Many dealers, however, chose not to speculate as they wanted to see the fair and its co-founder Magnus Renfrew—a highly respected figure in Asia’s art scene—succeed.
“For a first-year fair, I think it’s got off to a very good start. The sales have been okay. My feeling is that there’s going to be activity right up until 5 pm on Sunday,” Renfrew told Artnet News. “We are really expecting things to be happening throughout the upcoming days. The energy has been positive. People feel welcomed by the city, and that there’s a sense of the potential for the future. This is really just the first step.”

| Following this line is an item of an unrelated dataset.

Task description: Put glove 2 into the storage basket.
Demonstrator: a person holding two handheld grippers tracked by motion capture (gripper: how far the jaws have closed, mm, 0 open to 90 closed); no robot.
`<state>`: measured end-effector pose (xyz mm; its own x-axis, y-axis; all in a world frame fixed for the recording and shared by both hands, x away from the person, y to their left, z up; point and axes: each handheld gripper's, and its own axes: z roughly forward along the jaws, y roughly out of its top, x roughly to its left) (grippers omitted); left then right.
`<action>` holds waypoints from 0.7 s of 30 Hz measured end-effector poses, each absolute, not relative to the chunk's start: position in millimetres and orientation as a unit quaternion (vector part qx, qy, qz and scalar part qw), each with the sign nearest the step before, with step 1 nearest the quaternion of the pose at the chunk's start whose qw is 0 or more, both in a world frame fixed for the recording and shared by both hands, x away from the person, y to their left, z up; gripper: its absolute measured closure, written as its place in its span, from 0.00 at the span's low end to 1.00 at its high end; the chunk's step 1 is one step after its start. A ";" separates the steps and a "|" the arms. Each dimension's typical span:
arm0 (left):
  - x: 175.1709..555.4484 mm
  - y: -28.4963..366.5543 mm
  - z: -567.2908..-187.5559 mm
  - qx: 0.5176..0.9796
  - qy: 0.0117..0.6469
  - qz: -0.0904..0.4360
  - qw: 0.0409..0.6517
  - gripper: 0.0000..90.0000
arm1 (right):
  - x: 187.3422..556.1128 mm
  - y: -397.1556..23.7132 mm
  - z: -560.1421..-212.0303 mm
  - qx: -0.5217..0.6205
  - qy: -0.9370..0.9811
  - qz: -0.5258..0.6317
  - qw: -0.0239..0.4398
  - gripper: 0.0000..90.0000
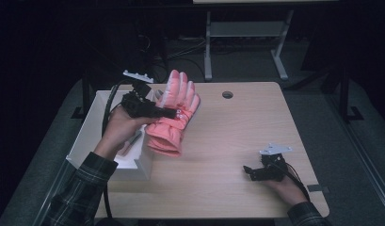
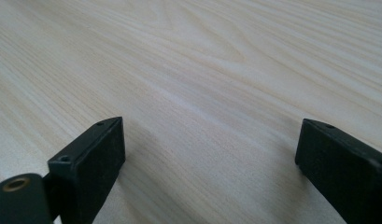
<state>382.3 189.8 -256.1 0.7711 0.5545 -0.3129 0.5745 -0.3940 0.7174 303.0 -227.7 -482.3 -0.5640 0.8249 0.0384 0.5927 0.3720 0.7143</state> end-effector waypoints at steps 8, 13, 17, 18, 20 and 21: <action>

While sales have traditionally been an important benchmark for an art fair’s success, a new barometer is needed for fairs in Asia, especially for young fairs in young markets, Zwirner’s Xu pointed out.
“For example, established, active collectors may know about us, but not the younger ones. That’s why we want to do the fair—we want to reach out to those who buy cars, shoes, Street art, and NFTs, and introduce them to other kinds of art and other galleries. This is a conversion process,” Xu noted.